--- INPUT ---

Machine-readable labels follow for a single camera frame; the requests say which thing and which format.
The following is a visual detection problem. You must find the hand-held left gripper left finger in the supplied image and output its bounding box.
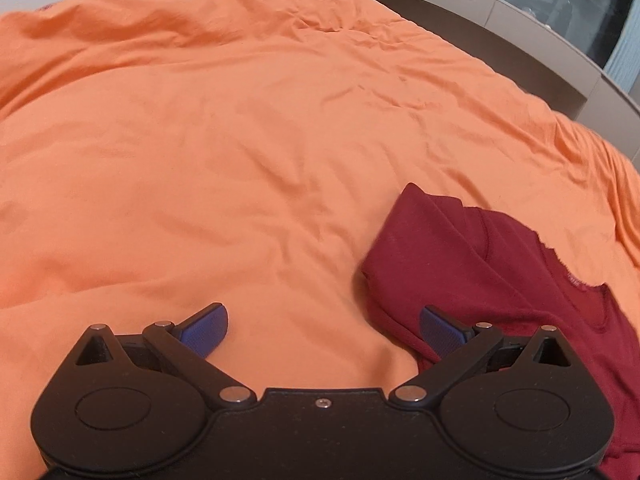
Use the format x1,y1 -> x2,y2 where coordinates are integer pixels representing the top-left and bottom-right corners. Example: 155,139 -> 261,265
74,302 -> 259,411

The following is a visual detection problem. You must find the grey built-in wardrobe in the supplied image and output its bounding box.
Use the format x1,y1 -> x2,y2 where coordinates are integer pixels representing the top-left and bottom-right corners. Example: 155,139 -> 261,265
244,0 -> 640,133

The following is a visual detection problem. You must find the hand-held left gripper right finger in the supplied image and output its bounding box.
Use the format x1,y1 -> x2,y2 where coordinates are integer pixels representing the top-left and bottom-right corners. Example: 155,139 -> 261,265
389,305 -> 576,411

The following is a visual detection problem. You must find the orange blanket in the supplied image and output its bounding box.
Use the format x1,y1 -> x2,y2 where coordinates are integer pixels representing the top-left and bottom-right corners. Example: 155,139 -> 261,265
0,0 -> 640,480

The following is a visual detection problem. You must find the light blue curtain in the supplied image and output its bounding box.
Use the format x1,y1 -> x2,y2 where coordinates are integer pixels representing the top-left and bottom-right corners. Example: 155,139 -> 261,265
602,22 -> 640,98

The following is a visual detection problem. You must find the dark red shirt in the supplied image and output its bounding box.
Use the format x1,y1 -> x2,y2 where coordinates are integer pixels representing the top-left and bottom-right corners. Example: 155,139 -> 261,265
361,182 -> 640,480

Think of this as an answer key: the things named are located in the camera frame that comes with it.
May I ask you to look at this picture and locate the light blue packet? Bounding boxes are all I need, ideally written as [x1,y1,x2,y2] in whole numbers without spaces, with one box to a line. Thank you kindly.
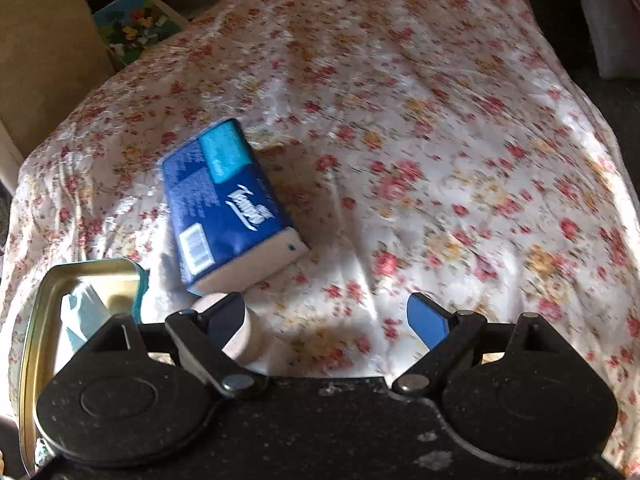
[60,282,114,357]

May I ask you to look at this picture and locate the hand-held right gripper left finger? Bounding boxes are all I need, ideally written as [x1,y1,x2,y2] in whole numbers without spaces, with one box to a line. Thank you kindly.
[87,291,271,400]

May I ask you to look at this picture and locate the metal tin box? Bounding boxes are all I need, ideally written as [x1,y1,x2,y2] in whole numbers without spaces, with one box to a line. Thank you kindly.
[19,258,150,478]

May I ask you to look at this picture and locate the round white jar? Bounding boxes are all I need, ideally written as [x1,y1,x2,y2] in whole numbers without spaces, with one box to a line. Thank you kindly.
[192,292,264,366]

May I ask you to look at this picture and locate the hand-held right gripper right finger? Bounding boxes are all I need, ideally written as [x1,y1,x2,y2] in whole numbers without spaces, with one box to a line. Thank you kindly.
[392,292,557,399]

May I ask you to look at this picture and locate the colourful flower-print box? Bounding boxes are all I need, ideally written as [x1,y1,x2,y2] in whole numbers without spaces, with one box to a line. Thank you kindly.
[92,0,190,72]

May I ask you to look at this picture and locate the floral bedsheet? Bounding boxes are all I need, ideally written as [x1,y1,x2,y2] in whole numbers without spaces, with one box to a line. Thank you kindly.
[9,0,640,476]

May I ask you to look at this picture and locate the blue tissue pack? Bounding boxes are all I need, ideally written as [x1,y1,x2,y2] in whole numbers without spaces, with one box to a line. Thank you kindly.
[159,118,310,297]

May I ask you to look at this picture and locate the white pillow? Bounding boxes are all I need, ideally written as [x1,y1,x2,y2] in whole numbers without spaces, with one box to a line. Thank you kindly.
[567,0,640,81]

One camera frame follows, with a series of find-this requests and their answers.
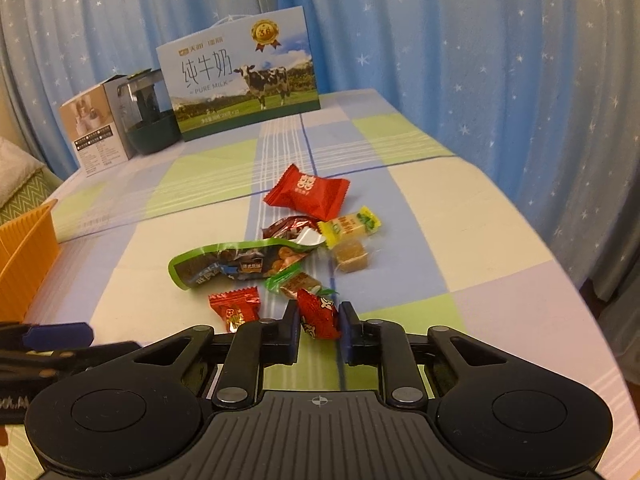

---

(WHAT THE TASK REQUIRES): The expected output is an exact retyping of the lines from the line with "locate the white" through the last line of the data, with both ends kept and the pictures dropped.

(RESPONSE TO THE EXERCISE):
May I ask you to look at this picture and locate the white pillow? Bounding boxes are all I need, ideally written as [x1,y1,x2,y2] in whole numbers without spaces, with one box to a line. Thank you kindly.
[567,0,640,81]

One camera frame follows, with a series of find-this requests and their answers.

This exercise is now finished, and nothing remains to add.